Some Iraqis could be seen with bloodied hands after digging through the bombed out wreckage while others tapped on a metal pipe in a bid to make contact with anyone below.
"They are prisoners, we heard the sound 'knock, knock, knock'," said Khalid Ahmed.
"We must dig a hole. They are underground. They are without food, water for 10 days -- they are going to die. These are people, not animals."

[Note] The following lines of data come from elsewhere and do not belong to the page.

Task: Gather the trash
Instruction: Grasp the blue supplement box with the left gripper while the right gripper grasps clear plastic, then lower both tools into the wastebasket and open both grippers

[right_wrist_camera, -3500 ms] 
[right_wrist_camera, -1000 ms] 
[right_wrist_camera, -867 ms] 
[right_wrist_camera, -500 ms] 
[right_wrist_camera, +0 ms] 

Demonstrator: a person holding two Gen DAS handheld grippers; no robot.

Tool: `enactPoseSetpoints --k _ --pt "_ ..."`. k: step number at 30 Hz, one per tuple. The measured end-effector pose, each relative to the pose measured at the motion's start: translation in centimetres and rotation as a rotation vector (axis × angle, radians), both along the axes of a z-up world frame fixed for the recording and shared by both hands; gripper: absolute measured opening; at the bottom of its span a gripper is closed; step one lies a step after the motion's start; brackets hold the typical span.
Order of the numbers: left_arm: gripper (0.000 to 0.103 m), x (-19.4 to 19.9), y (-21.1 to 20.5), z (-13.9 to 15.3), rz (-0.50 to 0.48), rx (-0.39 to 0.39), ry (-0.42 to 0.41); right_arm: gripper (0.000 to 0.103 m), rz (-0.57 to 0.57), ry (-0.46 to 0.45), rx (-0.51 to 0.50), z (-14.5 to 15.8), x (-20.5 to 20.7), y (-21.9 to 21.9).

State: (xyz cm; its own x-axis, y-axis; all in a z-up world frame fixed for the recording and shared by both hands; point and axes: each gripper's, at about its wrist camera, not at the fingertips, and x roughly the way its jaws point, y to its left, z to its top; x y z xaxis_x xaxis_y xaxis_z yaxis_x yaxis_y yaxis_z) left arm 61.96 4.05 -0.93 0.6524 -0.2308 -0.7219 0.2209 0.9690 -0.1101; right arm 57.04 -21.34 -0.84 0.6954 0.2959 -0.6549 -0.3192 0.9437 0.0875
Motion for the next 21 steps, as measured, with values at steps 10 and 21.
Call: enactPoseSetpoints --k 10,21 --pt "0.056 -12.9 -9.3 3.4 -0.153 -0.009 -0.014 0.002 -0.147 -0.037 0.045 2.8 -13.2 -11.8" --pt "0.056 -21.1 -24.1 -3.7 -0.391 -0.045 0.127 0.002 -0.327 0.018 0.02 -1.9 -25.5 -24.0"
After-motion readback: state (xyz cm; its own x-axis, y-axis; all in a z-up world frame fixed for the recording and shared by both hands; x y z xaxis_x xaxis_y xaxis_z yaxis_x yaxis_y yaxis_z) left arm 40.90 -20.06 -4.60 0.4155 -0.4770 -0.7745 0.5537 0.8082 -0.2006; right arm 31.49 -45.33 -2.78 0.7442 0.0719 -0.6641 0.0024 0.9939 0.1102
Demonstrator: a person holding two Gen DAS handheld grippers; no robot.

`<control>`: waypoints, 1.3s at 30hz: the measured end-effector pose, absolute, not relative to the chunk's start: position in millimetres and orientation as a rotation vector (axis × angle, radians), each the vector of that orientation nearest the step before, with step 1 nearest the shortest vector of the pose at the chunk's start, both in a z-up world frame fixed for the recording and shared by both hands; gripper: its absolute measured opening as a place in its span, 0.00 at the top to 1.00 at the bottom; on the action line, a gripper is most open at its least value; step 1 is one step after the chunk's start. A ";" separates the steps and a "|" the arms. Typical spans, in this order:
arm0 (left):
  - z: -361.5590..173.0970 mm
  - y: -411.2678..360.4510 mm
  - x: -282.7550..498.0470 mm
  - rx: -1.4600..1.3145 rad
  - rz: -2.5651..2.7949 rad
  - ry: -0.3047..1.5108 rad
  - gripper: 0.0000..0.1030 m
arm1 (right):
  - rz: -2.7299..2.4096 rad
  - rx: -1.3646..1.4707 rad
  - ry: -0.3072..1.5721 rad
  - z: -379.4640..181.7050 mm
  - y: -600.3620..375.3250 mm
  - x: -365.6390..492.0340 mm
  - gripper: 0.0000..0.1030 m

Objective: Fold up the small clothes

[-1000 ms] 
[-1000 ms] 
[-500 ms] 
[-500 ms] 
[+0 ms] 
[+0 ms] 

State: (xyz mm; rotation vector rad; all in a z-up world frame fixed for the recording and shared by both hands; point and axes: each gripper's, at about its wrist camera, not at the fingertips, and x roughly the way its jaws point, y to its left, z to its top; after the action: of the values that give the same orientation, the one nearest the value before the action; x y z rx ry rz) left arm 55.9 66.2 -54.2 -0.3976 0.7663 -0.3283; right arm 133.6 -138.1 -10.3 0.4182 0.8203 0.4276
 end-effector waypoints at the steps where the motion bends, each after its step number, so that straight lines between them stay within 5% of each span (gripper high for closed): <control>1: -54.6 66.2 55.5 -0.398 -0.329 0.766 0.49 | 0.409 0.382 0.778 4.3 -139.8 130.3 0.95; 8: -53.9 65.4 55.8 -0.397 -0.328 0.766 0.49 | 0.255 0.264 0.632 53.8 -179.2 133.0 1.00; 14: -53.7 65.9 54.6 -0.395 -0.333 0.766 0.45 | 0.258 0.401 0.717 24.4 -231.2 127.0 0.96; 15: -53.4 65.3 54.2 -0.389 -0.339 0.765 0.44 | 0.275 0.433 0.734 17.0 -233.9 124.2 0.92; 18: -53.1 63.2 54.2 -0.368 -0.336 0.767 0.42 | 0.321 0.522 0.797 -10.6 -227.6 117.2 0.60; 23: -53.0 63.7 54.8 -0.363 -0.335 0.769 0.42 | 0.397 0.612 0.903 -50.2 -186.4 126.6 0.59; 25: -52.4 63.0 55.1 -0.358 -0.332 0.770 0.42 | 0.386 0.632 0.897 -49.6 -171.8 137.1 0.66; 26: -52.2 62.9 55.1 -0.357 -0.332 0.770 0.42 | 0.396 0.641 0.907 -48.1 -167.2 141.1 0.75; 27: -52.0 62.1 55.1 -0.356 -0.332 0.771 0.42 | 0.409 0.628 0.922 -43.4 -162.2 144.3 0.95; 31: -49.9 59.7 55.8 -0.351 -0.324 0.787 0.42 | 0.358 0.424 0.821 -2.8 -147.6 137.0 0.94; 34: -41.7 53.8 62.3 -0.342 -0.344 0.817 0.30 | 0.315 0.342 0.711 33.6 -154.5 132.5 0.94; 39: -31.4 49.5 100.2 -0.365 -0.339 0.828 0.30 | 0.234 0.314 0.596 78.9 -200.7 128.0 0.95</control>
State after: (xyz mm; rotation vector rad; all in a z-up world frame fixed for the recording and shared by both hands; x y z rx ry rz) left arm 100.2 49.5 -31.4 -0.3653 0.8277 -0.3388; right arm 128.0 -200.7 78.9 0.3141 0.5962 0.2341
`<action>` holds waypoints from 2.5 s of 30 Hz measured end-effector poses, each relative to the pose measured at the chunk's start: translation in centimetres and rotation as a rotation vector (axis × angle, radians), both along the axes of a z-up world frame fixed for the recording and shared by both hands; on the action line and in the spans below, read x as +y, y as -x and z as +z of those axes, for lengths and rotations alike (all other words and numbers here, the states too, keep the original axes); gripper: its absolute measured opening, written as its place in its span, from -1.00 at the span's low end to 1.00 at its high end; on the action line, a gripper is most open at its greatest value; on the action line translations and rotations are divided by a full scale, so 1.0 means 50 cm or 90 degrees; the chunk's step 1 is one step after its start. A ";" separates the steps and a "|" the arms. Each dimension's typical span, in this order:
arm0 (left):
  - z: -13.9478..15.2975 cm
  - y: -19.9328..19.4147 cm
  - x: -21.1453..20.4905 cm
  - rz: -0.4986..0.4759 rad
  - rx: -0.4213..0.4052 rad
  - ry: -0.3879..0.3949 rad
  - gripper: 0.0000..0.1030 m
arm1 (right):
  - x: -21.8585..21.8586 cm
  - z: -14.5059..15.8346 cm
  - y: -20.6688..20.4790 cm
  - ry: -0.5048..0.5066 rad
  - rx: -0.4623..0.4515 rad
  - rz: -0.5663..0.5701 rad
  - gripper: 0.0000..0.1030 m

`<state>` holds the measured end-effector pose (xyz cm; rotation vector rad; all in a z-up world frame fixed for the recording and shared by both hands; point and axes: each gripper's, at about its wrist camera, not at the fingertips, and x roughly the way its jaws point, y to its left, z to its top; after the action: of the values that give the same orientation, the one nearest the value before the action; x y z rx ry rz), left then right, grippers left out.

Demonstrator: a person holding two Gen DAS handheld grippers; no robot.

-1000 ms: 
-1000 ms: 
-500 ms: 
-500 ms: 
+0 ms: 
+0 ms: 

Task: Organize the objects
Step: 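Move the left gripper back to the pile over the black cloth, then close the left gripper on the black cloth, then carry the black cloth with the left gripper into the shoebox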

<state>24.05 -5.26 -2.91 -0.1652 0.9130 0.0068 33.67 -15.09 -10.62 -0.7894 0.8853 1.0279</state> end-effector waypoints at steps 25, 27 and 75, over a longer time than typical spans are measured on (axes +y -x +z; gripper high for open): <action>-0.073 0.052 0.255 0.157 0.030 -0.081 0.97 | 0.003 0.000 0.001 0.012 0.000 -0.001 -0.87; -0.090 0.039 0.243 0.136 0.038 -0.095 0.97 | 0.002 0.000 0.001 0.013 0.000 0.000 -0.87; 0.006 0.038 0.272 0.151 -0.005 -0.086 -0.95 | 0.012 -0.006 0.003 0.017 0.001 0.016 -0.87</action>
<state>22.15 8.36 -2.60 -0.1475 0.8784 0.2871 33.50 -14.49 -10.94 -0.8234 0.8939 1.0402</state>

One officer with the Royal Engineers said it was impossible for the British to offer immediate help.
"There are too many people. We need to get the proper equipment," he yelled to the crowd through an interpreter.
A sergeant said that people had told him they had heard banging from underground although it was impossible to verify the claims.
"We do not know if it's all just a rumour," he said.
"People have digging with their hands, cutting their hands and they tried to lower someone through a hole feet first.
"We can try to look where the entrances are and see if there's been much damage."
One onlooker, Jassen Hamed, said that he believed Kuwaitis taken prisoner after the Iraqi invasion of its southern neighbour in 1990 were in the underground cells.
"My brother was here in prison two years ago. He said there were 200 Kuwaitis here," he said, gesturing handcuffs.
Around 600 Kuwaitis are still missing in the aftermath of the occupation, and the emirate's government has made information on their fate one of its top priorities for relations with the post-Saddam Hussein regime in Baghdad.
Student Hisham Zaki said he believed Islamic fundamentalists who had fallen foul of Saddam's secular Baath party were also being held in the prison.
Others insisted that they had heard women's voices from below.
By nightfall the crowds had dispersed along with the British troops who took control of Iraq's second city a week earlier this week.
The area around the prison which adjoined the city's court house and main police station was dotted with bomb craters as a result of the bid by coalition troops to wrest control from militias loyal to the Iraqi leader.
The buildings were ransacked by locals in the aftermath of the downfall of the ruling party in Basra, and the ground was littered with documents.
Locals said that the prison had been largely empty before the start of the war on March 20. Saddam granted a mass amnesty for prisoners last October as conflict became increasingly likely.